# [What the exercise asks]
In your answer, copy every entry that follows exactly.

Extracted data entries:
==========

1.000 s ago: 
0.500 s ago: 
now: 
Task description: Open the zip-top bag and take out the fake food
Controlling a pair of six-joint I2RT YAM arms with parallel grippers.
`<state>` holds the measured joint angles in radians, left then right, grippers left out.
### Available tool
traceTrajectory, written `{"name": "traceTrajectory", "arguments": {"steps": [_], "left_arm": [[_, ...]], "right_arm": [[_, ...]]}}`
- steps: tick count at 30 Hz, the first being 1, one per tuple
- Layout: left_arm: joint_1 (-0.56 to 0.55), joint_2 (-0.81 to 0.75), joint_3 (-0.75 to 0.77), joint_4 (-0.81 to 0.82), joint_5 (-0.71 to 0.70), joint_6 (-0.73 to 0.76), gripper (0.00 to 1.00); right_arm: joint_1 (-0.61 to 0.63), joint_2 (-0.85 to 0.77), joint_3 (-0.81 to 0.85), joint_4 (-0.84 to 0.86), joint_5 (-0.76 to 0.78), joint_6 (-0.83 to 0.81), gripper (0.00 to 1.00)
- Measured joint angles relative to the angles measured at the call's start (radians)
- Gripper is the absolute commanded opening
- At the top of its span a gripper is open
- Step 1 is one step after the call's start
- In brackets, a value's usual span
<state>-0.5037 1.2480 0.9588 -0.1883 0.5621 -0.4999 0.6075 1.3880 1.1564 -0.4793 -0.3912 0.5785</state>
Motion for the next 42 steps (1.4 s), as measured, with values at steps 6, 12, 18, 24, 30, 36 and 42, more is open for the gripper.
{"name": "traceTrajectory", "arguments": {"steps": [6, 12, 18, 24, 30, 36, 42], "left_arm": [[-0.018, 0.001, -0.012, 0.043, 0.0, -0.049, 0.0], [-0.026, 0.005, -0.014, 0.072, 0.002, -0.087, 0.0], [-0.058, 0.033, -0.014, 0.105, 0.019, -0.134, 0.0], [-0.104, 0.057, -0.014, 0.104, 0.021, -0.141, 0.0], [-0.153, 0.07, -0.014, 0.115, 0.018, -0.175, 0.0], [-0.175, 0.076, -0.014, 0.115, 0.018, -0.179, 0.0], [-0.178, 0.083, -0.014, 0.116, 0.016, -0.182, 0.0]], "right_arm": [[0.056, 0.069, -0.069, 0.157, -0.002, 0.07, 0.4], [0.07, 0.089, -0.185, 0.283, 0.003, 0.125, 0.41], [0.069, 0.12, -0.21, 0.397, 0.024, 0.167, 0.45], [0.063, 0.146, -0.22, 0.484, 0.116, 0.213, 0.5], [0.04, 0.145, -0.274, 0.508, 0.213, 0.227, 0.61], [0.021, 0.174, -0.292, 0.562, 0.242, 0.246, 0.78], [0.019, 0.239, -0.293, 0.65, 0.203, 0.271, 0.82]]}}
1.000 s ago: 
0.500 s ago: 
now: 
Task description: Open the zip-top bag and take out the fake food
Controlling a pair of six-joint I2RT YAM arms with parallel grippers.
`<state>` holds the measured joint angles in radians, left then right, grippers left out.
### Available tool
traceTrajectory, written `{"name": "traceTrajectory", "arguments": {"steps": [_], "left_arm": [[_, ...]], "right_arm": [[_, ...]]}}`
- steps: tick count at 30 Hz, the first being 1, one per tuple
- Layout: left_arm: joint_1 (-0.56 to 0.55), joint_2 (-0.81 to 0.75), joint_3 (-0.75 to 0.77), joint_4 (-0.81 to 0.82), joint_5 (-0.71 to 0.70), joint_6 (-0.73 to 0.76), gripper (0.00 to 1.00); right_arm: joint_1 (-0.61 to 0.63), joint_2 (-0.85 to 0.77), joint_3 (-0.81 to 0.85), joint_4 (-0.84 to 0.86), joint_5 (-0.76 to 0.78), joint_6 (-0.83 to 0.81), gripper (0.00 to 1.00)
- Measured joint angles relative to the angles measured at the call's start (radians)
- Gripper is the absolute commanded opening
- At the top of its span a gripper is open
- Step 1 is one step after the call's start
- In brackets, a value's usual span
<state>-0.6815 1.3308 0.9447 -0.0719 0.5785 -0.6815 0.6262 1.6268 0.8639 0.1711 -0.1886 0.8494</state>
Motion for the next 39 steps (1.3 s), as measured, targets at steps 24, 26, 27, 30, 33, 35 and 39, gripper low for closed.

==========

# [Exercise result]
1.000 s ago: 
0.500 s ago: 
now: 
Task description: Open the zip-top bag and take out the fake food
Controlling a pair of six-joint I2RT YAM arms with parallel grippers.
`<state>` holds the measured joint angles in radians, left then right, grippers left out.
### Available tool
traceTrajectory, written `{"name": "traceTrajectory", "arguments": {"steps": [_], "left_arm": [[_, ...]], "right_arm": [[_, ...]]}}`
- steps: tick count at 30 Hz, the first being 1, one per tuple
- Layout: left_arm: joint_1 (-0.56 to 0.55), joint_2 (-0.81 to 0.75), joint_3 (-0.75 to 0.77), joint_4 (-0.81 to 0.82), joint_5 (-0.71 to 0.70), joint_6 (-0.73 to 0.76), gripper (0.00 to 1.00); right_arm: joint_1 (-0.61 to 0.63), joint_2 (-0.85 to 0.77), joint_3 (-0.81 to 0.85), joint_4 (-0.84 to 0.86), joint_5 (-0.76 to 0.78), joint_6 (-0.83 to 0.81), gripper (0.00 to 1.00)
- Measured joint angles relative to the angles measured at the call's start (radians)
- Gripper is the absolute commanded opening
- At the top of its span a gripper is open
- Step 1 is one step after the call's start
- In brackets, a value's usual span
<state>-0.5037 1.2480 0.9588 -0.1883 0.5621 -0.4999 0.6075 1.3880 1.1564 -0.4793 -0.3912 0.5785</state>
Motion for the next 42 steps (1.4 s), as measured, with values at steps 6, 12, 18, 24, 30, 36 and 42, more is open for the gripper.
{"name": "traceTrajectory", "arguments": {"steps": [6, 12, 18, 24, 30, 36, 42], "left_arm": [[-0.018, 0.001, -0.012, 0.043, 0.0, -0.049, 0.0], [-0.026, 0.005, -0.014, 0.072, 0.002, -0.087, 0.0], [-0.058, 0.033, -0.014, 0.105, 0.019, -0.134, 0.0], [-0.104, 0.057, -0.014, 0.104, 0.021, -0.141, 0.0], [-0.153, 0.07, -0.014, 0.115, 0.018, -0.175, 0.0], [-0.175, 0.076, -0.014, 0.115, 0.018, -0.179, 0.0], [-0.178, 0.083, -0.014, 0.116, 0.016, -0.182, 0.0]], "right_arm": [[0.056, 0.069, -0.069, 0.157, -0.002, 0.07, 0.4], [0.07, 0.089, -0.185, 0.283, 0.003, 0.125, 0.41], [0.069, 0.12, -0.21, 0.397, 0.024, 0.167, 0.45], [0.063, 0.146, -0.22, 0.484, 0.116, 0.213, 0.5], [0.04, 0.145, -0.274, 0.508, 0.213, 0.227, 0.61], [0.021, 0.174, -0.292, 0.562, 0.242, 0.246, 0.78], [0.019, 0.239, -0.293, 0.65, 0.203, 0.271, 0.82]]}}
1.000 s ago: 
0.500 s ago: 
now: 
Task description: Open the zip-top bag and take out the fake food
Controlling a pair of six-joint I2RT YAM arms with parallel grippers.
`<state>` holds the measured joint angles in radians, left then right, grippers left out.
### Available tool
traceTrajectory, written `{"name": "traceTrajectory", "arguments": {"steps": [_], "left_arm": [[_, ...]], "right_arm": [[_, ...]]}}`
- steps: tick count at 30 Hz, the first being 1, one per tuple
- Layout: left_arm: joint_1 (-0.56 to 0.55), joint_2 (-0.81 to 0.75), joint_3 (-0.75 to 0.77), joint_4 (-0.81 to 0.82), joint_5 (-0.71 to 0.70), joint_6 (-0.73 to 0.76), gripper (0.00 to 1.00); right_arm: joint_1 (-0.61 to 0.63), joint_2 (-0.85 to 0.77), joint_3 (-0.81 to 0.85), joint_4 (-0.84 to 0.86), joint_5 (-0.76 to 0.78), joint_6 (-0.83 to 0.81), gripper (0.00 to 1.00)
- Measured joint angles relative to the angles measured at the call's start (radians)
- Gripper is the absolute commanded opening
- At the top of its span a gripper is open
- Step 1 is one step after the call's start
- In brackets, a value's usual span
<state>-0.6815 1.3308 0.9447 -0.0719 0.5785 -0.6815 0.6262 1.6268 0.8639 0.1711 -0.1886 0.8494</state>
Motion for the next 39 steps (1.3 s), as measured, targets at steps 24, 26, 27, 30, 33, 35 and 39, gripper low for closed.

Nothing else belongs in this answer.